Robert LalondeOn est de son enfance

L’enfance qui convoque la merveille charroie aussi le mal-être.

Notre entretien
avec l’auteur

L’enfance revient sans cesse dans votre œuvre, très intimement liée au monde de l’imaginaire. L’enfance comme âge de l’émerveillement mais aussi comme celui de la perte de l’innocence. Pourquoi est-ce si central pour vous?

Enfant, on sait déjà qui on est, ce qu’on désire, ce qui nous chante, ce qui nous enchaîne, ce qui nous appelle, ce qui nous retient. La suite imaginée, puis réelle (pour celles et ceux qui surmontent les embûches), est celle de l’enfant qui n’oublie pas ses chances et ne se trompe pas sur ses entraves. À son commencement revient souvent l’adulte que je suis, lorsqu’il s’égare, s’étant laissé abuser par ce qu’on a voulu de lui. Pour lui. La perte de l’innocence n’est pas tant la fermeture du paradis premier que la révélation brutale du sentier sans issue qu’on lui a fait prendre, de même que celle de la clairière libre qui l’attend et qu’il avait oubliée.

Dans vos plus récents livres, vous faites la part belle à la citation, aux textes de vos collègues écrivains dont vous sertissez les vôtres.

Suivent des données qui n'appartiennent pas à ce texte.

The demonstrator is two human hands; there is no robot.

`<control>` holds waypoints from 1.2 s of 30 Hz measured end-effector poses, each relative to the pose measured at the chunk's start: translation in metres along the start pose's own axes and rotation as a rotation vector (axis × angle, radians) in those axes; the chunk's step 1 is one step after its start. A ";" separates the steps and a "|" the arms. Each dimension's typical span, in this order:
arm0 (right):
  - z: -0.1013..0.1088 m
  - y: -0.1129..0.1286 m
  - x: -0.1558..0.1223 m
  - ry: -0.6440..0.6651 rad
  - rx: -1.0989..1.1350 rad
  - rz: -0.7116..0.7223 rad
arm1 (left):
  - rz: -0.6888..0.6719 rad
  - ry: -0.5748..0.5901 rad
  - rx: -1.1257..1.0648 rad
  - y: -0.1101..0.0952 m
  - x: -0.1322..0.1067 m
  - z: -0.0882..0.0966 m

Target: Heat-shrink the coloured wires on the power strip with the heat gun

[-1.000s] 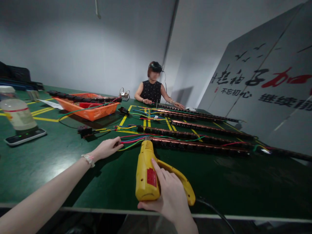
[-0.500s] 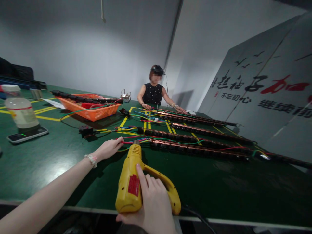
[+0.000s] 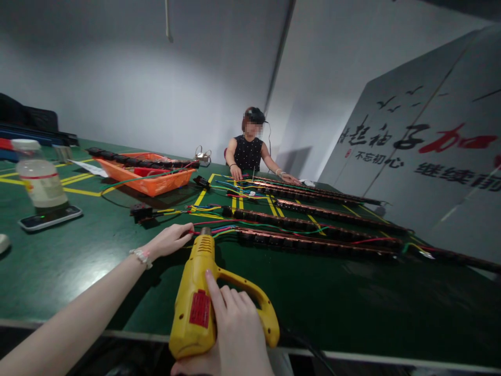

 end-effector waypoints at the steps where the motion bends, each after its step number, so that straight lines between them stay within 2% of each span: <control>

On dirait que, pour vous, écrire, c’est d’abord et avant tout – et de plus en plus – être un lecteur. Est-ce ainsi que vous le ressentez?

Absolument. On n’écrit jamais seul. J’aime et je tiens à celles et ceux qui m’épaulent, m’aiguillent, me donnent la permission d’avancer sans pudeur, m’autorisent à lâcher la bride sans affolement. Il m’importe de faire savoir avec quel bois je me chauffe. De plus, citant, je me mesure à celles et ceux qui, avant moi, pour moi, ont franchement osé.


 

Non pas tour à tour, mais dans la même journée et du même souffle, je vis entouré et seul. Cette contradiction-là me semble le fait même de vivre.

Extrait de l’entretien


 

L’écriture, la lecture sont des actes qui relèvent de l’intimité, du monde intérieur. Toutefois, vous ne cessez de célébrer l’errance, le déplacement, la vie au-dehors. Comment réconciliez-vous ces forces contradictoires?

Il n’y a pas contradiction mais cohabitation en moi, depuis mon enfance sauvage, du monde extérieur et du monde soi-disant intérieur. Lire en soi, tout en déchiffrant les grandes énigmes de la nature, c’est apprendre à connaître sa propre nature, son existence d’animal-humanoïde vivant dans la dramaturgie d’un territoire, familier ou non, aujourd’hui scruté quasi uniquement sur des écrans cathodiques. Non pas tour à tour, mais dans la même journée et du même souffle, je vis entouré et seul. Cette contradiction-là me semble le fait même de vivre.

Dans le même ordre d’idée, vous ancrez fermement votre activité d’écrivain dans un espace situé en dehors de la ville. On pourrait même y voir un refus de l’urbanité, de la place publique. Pensez-vous que ce retrait loin de la foule est essentiel au travail de l’écrivain?

Non, bien sûr. Bien que pour moi, il s’agisse manifestement d’abord d’une fuite. Fugueur un jour, fugueur toujours. La ville me force à tout voir et à tout entendre dans une frénésie magnétique qui me conduit à une sorte de dérèglement des sens abrutissant. Ici règnent rapprochement et éloignement, apprivoisement et détachement, bourrasques et accalmies. Les audacieuses humeurs sans raison des saisons me donnent la mesure à la fois de ce dont la nature est capable, de manière magnifiquement incohérente, et de ce que je suis moi-même apte à tenter, dans le doute comme dans l’emportement.